## [What the exercise asks]
Every line in the listing below from the one with "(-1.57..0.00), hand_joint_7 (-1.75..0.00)" through the one with "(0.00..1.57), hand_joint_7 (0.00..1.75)" is to be reproduced exactly, both ends included; leave out the rest.

##### Source material

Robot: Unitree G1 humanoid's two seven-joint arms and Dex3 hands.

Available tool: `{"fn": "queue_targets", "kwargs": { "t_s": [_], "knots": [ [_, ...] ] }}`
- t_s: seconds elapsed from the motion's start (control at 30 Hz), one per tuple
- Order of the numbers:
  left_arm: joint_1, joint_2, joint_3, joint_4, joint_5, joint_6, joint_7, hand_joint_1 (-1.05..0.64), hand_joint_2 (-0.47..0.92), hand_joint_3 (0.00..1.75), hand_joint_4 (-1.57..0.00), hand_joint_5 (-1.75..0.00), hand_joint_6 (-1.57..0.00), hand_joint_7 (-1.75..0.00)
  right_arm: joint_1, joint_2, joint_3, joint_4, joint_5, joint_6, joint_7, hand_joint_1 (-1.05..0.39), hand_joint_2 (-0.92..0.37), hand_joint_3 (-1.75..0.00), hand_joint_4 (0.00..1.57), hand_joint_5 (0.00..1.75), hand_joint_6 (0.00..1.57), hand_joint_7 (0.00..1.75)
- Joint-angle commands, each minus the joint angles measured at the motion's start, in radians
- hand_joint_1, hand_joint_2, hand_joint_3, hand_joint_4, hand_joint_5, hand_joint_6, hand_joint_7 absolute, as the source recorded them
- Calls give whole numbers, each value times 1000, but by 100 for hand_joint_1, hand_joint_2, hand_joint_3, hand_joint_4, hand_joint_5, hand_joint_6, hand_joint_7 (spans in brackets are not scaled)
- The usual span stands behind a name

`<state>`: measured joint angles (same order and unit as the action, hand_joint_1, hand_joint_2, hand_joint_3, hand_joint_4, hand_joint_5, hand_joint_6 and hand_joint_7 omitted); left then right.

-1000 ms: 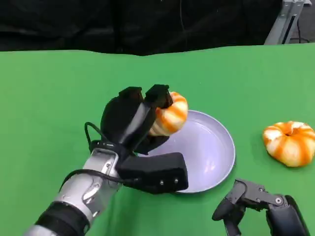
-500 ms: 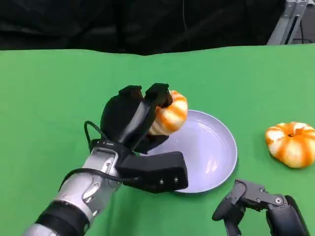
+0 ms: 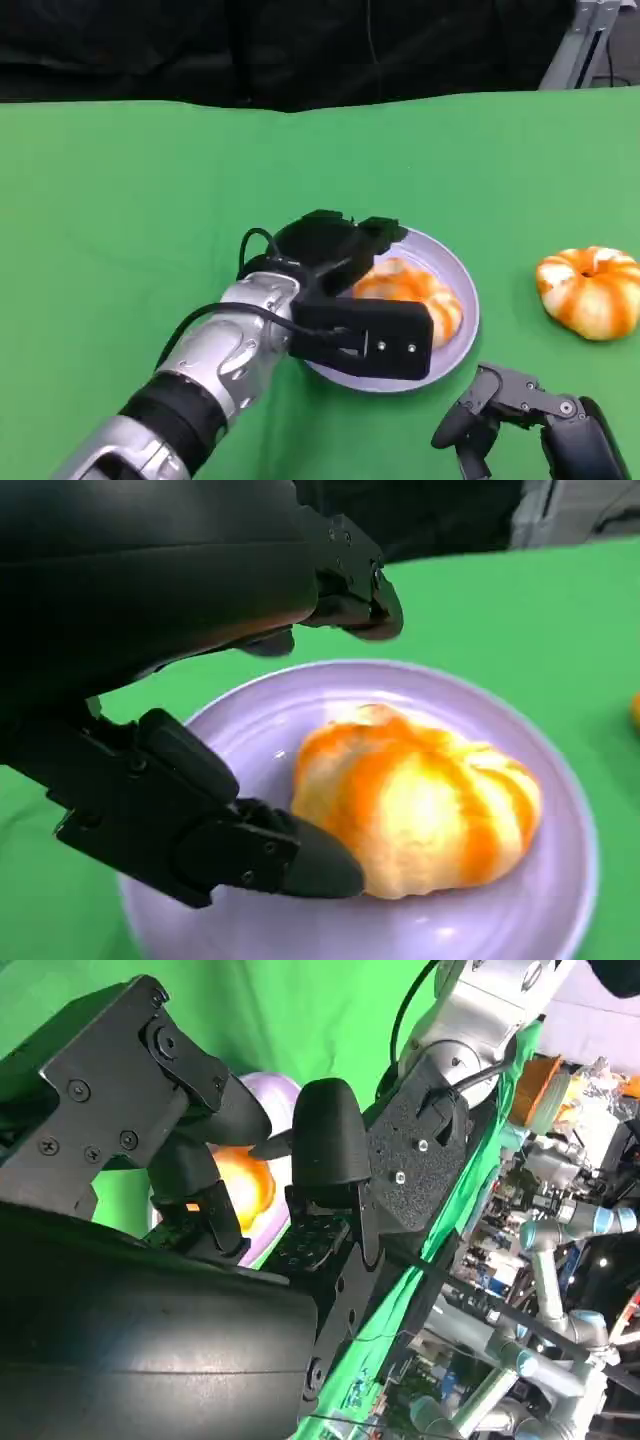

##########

## [Written solution]
  left_arm: joint_1, joint_2, joint_3, joint_4, joint_5, joint_6, joint_7, hand_joint_1 (-1.05..0.64), hand_joint_2 (-0.47..0.92), hand_joint_3 (0.00..1.75), hand_joint_4 (-1.57..0.00), hand_joint_5 (-1.75..0.00), hand_joint_6 (-1.57..0.00), hand_joint_7 (-1.75..0.00)
  right_arm: joint_1, joint_2, joint_3, joint_4, joint_5, joint_6, joint_7, hand_joint_1 (-1.05..0.39), hand_joint_2 (-0.92..0.37), hand_joint_3 (-1.75..0.00), hand_joint_4 (0.00..1.57), hand_joint_5 (0.00..1.75), hand_joint_6 (0.00..1.57), hand_joint_7 (0.00..1.75)

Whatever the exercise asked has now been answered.